El resultado es devastador: crisis de identidad, depresión colectiva, fragmentación de comunidades, colapso espiritual. Estas clases ya no solo sienten que han perdido el control sobre su presente económico, sino también sobre el relato de quiénes son. Se enfrentan al vacío existencial de quien no puede reconocerse en el espejo de la cultura dominante. ¿Entonces? Esta ruptura entre la vida material y la vida simbólica, entre el cuerpo explotado y el alma desarraigada, explica en parte el desapego de estas clases hacia la política institucional (tradicional) y, al mismo tiempo, su creciente atracción por discursos populistas o extremistas que al menos les hablan en un idioma comprensible y les devuelven una (falsa) ilusión de identidad.

Este fenómeno no es accidental. Tanto el neoliberalismo como el progresismo cultural, que de izquierdas realmente tiene poco, comparten un desprecio estructural por lo comunitario, por lo espiritual, por las tradiciones populares.
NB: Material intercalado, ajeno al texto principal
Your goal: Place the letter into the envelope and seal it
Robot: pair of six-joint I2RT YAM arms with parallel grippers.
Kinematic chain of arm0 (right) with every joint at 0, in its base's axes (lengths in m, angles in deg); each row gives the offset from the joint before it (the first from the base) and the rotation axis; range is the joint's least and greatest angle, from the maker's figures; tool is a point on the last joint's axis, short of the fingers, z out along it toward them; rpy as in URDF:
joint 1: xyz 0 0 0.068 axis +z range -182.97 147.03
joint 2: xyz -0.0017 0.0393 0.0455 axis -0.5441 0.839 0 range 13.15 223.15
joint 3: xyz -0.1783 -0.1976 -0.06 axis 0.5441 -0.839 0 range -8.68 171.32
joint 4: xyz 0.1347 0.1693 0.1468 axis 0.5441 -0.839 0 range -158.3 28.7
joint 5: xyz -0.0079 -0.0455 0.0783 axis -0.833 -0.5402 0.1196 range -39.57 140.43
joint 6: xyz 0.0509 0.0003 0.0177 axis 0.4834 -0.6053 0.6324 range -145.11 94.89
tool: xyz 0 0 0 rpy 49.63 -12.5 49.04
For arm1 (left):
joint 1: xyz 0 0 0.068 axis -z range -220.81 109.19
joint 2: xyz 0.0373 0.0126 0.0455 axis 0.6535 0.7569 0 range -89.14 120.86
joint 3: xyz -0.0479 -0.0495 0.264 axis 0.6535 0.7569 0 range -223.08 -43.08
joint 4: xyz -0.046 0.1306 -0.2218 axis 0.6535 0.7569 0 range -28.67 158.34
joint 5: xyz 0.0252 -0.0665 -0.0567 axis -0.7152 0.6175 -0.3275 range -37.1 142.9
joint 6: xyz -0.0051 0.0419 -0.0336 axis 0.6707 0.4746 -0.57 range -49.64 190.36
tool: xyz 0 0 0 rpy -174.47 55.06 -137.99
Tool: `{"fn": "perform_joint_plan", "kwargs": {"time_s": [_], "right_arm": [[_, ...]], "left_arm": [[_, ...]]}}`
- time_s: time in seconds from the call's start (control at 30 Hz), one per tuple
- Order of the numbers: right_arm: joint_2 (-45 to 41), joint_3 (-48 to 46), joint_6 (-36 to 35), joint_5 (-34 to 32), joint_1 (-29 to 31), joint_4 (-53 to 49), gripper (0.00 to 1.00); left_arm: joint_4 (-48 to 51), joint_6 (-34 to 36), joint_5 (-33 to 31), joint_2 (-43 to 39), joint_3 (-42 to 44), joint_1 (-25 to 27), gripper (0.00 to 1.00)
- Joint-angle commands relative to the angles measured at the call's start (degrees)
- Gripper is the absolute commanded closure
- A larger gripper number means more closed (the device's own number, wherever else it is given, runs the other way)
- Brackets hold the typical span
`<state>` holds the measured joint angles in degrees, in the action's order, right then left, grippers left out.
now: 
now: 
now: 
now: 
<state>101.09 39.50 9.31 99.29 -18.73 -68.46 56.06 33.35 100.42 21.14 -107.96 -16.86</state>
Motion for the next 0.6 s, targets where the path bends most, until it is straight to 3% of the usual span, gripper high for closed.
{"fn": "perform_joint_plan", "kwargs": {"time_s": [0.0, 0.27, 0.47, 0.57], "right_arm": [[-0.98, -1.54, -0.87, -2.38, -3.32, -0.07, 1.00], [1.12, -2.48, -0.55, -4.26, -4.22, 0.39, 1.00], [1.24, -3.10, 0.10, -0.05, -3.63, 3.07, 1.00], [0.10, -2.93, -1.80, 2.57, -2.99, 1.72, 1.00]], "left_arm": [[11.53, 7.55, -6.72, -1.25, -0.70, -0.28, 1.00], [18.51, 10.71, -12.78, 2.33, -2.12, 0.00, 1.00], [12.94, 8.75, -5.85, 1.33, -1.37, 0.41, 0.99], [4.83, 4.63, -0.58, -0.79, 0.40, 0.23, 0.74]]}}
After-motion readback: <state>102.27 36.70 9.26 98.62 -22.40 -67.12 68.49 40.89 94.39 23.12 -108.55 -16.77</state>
Ambos promueven una radical individualización: el primero convierte al ciudadano en consumidor precarizado; el segundo en sujeto identitario aislado, obligado a reinventarse constantemente según los dictados de una cultura de élite cosmopolita “moderna”. En ambos casos, lo que se rompe es la posibilidad de una vida común, de una historia compartida, de una lucha colectiva.

La identidad espiritual, tan presente en las comunidades trabajadoras y populares, ha sido una fuente histórica de resistencia, de dignidad, de sentido. No es un simple conjunto de creencias privadas: es el lazo que une, el refugio que sostiene, la memoria que guía. Destruir esa identidad es debilitar su capacidad de lucha, reducirlas a individuos desconectados, agotados y fácilmente manipulables. ¡Creo que dimos en el blanco!

Denunciar este doble castigo no es un gesto retórico, es una necesidad política. La clase trabajadora y media no solo necesita pan y techo: necesita también ser reconocida, valorada en su cultura, y fortalecida en su identidad espiritual. Sin raíces, ningún árbol resiste la tormenta; y hoy, millones son arrancados de su suelo simbólico por vientos ideológicos que los debilitan más que la propia miseria material. Ante un sistema que los exprime económicamente y los vacía espiritualmente, urge construir una alternativa que articule justicia social con respeto profundo por la cultura popular y su dimensión espiritual. No hablamos de nostalgia, sino de resistencia. No de pasado, sino de presente y futuro.

Solo recuperando su centro (material, simbólico y espiritual) las clases trabajadoras de occidente podrán romper el cerco que las asfixia. Sin esa reconexión espiritual profunda, no habrá cambio posible. Y sin ellas, no habrá transformación real ni futuro digno para nuestros pueblos.